Long-lived spatial structures are common in systems driven far from equilibrium, where dissipation, nonlinearity, and spatial coupling generate coherent patterns, metastable domains, and defect-mediated organization. Here we introduce a minimal theoretical–computational framework in which persistence is promoted from an a posteriori diagnostic to an explicit local field coupled to phase evolution. The model combines a phase field, a persistence field, a causal activation criterion with persistence-dependent thresholding, and finite-range non-local feedback sourced by topological defects.

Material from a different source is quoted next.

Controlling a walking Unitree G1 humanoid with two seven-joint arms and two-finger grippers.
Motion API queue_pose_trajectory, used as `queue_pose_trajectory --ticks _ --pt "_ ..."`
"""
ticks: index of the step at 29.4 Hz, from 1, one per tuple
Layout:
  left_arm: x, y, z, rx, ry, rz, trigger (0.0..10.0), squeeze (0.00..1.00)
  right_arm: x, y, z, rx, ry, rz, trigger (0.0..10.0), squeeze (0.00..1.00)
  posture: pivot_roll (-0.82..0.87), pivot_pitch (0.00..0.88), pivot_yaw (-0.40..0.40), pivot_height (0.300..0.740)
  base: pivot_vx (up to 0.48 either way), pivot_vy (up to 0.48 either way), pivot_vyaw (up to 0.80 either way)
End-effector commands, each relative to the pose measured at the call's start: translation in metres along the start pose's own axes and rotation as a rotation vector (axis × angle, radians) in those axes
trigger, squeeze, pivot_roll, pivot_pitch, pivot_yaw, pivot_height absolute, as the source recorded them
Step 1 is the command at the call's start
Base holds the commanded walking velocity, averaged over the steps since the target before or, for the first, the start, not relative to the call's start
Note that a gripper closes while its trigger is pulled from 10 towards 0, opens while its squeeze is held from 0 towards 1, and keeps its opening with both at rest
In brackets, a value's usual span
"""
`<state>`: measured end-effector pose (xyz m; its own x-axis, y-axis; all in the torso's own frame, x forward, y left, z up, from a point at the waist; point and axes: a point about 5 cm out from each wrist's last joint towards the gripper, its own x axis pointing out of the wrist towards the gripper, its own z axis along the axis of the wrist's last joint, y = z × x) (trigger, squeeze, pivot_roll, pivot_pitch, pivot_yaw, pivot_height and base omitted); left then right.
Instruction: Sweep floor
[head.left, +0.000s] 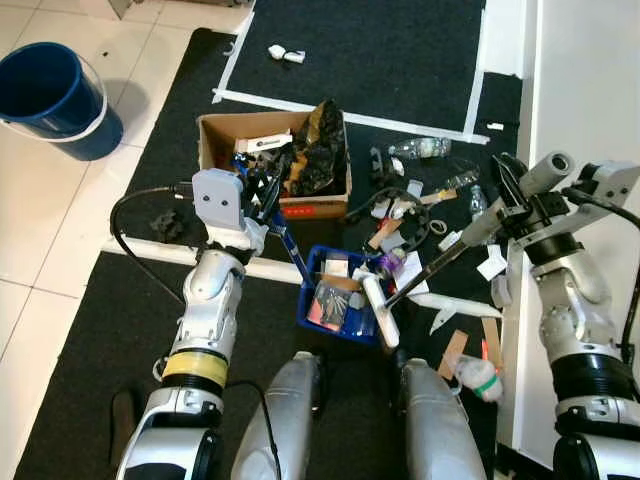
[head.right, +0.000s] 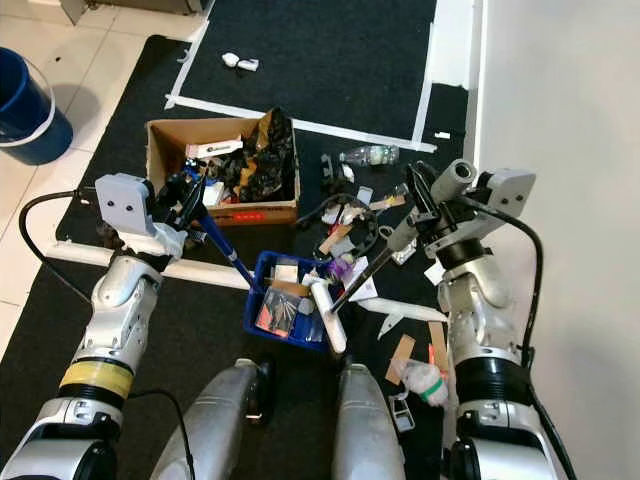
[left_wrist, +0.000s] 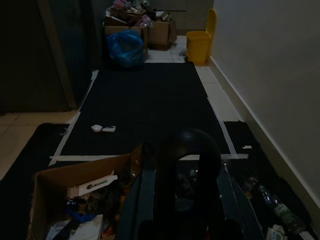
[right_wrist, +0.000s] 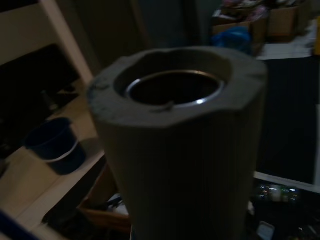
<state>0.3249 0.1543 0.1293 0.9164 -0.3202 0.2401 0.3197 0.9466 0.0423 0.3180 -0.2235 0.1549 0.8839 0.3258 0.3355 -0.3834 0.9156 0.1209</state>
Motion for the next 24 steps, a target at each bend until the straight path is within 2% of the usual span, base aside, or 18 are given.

Numerical simulations in two and three spatial dimensions show the formation and stabilization of long-lived persistent domains and their correlation with defect-related observables. Control simulations further show that the activated regime survives replacement of the local double-well persistence landscape by a single-well confining potential. The framework therefore isolates a minimal mechanism by which persistence can act as a dynamical variable in history-dependent nonequilibrium organization.

Suggested Citation

  • Corona, Giorgio, 2026. "A minimal theoretical–computational model of persistence in non-equilibrium dynamical systems," Chaos, Solitons & Fractals, Elsevier, vol. 209(P1).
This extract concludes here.